* Work to be completed
Of all the lines below, output only those starting at the one with "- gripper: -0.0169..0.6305" and ending at the one with "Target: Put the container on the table", both ends included, exactly as written.

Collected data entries

BEGIN

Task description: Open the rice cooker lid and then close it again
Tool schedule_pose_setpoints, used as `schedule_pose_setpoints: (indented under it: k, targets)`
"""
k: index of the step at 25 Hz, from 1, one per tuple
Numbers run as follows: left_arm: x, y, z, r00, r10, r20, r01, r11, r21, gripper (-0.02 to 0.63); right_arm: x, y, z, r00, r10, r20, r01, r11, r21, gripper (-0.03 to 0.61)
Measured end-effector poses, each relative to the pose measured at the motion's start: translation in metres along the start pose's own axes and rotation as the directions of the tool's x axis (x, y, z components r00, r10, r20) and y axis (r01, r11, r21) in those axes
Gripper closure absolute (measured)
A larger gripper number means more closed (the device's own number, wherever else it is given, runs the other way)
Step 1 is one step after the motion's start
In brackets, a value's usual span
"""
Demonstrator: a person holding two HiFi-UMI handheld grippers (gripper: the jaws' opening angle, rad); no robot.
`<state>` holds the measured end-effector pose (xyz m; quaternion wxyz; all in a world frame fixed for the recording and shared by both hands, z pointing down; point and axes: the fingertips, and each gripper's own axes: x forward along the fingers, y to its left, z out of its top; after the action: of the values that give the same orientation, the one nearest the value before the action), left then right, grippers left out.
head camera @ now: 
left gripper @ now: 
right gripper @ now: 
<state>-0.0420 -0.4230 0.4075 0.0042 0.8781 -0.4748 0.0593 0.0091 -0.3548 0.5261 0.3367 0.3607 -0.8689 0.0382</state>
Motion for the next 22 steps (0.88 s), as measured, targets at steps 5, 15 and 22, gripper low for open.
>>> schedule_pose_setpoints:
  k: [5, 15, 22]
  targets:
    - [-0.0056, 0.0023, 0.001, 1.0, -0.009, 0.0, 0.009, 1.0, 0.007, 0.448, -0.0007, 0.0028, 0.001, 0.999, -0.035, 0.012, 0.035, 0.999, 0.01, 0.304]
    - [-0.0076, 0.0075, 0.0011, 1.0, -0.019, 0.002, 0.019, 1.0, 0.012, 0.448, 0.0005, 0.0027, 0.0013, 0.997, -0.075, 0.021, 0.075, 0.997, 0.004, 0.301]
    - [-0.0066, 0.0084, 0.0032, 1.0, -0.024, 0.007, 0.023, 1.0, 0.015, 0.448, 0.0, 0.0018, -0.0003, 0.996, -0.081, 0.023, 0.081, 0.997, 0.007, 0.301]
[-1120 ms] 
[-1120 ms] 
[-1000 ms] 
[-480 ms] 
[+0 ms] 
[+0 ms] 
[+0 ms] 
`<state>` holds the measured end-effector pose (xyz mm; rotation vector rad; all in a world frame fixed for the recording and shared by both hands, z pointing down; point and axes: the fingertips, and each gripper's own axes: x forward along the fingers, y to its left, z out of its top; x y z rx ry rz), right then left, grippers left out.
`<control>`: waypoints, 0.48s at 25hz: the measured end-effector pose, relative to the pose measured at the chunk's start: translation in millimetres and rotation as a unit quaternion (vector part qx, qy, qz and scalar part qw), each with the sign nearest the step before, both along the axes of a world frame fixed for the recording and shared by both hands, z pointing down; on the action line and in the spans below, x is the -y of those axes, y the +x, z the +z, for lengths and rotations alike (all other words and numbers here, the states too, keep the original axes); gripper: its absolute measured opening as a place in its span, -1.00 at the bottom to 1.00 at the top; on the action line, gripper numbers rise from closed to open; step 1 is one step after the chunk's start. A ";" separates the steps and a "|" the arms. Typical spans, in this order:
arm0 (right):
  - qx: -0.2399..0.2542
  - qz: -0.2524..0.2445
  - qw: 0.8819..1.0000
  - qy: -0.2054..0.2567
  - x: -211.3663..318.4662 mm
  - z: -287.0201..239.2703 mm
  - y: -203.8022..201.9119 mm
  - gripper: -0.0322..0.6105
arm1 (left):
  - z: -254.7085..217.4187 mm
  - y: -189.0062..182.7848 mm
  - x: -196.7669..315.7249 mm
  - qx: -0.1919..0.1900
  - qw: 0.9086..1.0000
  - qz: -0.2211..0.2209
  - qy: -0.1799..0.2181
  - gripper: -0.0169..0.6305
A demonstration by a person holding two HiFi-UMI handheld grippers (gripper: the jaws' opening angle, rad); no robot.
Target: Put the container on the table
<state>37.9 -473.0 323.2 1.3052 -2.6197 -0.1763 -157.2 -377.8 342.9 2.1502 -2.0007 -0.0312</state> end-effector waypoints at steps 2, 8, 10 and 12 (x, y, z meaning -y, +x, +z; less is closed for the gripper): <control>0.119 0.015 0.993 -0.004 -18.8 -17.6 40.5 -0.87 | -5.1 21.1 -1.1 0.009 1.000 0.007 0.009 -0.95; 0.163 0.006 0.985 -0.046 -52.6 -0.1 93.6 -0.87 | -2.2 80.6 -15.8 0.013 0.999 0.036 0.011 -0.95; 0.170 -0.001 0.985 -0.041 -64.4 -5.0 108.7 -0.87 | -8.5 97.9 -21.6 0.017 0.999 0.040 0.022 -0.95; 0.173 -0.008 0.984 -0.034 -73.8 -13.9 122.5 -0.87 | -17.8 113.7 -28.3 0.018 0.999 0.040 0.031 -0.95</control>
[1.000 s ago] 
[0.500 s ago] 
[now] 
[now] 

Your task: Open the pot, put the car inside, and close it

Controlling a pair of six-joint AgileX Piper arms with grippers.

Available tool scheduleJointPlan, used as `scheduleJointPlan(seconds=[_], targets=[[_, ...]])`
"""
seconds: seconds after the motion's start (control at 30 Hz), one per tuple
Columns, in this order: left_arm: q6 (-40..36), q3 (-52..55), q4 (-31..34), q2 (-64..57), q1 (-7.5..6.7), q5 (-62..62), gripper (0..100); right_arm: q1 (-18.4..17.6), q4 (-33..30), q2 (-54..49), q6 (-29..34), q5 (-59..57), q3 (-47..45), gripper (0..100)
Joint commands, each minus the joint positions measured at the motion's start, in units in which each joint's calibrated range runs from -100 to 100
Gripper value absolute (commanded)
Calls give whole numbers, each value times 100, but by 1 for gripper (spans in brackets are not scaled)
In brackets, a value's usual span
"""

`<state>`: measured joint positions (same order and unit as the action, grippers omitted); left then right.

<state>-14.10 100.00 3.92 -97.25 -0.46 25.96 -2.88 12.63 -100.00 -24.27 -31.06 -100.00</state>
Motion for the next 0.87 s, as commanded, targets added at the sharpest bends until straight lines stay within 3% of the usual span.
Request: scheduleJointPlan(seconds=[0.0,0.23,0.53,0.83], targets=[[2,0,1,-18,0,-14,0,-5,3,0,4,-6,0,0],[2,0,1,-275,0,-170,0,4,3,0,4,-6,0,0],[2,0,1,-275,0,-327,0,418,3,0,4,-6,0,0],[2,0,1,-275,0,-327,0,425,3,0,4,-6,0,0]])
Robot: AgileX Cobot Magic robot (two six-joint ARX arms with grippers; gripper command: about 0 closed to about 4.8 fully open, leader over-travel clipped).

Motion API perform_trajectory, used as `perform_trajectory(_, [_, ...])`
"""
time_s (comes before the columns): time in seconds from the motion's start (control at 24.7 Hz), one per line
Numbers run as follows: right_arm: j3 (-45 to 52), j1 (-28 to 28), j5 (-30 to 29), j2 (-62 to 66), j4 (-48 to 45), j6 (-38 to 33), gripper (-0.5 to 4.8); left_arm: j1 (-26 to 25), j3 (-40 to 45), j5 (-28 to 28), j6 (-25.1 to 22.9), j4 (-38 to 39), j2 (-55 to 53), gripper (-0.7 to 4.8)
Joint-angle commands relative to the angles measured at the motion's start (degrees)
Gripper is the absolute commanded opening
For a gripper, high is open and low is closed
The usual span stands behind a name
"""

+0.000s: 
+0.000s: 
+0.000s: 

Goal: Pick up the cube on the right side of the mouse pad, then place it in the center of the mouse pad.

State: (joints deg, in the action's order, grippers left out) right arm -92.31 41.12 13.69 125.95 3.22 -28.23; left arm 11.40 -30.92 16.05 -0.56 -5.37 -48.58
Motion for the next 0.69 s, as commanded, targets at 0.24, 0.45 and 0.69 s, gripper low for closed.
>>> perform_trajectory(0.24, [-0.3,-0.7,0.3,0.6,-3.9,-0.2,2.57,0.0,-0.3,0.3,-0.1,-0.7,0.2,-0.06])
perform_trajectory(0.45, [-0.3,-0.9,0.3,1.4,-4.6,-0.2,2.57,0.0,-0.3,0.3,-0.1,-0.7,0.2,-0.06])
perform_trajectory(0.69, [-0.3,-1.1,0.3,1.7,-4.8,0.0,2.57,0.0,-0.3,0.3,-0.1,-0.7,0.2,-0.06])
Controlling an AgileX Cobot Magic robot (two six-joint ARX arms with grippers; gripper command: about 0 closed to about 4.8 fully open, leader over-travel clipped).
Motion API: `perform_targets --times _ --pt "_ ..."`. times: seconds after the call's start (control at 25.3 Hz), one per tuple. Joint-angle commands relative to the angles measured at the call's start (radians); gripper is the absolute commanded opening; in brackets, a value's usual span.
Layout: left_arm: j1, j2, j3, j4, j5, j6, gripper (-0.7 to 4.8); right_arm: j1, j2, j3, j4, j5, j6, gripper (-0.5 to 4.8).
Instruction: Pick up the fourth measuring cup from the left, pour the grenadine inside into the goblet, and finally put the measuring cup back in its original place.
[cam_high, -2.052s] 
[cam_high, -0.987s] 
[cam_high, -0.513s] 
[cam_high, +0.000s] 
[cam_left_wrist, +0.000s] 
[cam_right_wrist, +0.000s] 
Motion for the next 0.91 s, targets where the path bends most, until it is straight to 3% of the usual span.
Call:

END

* Result for this exercise
  - gripper: -0.0169..0.6305
A demonstration by a person holding two HiFi-UMI handheld grippers (gripper: the jaws' opening angle, rad); no robot.
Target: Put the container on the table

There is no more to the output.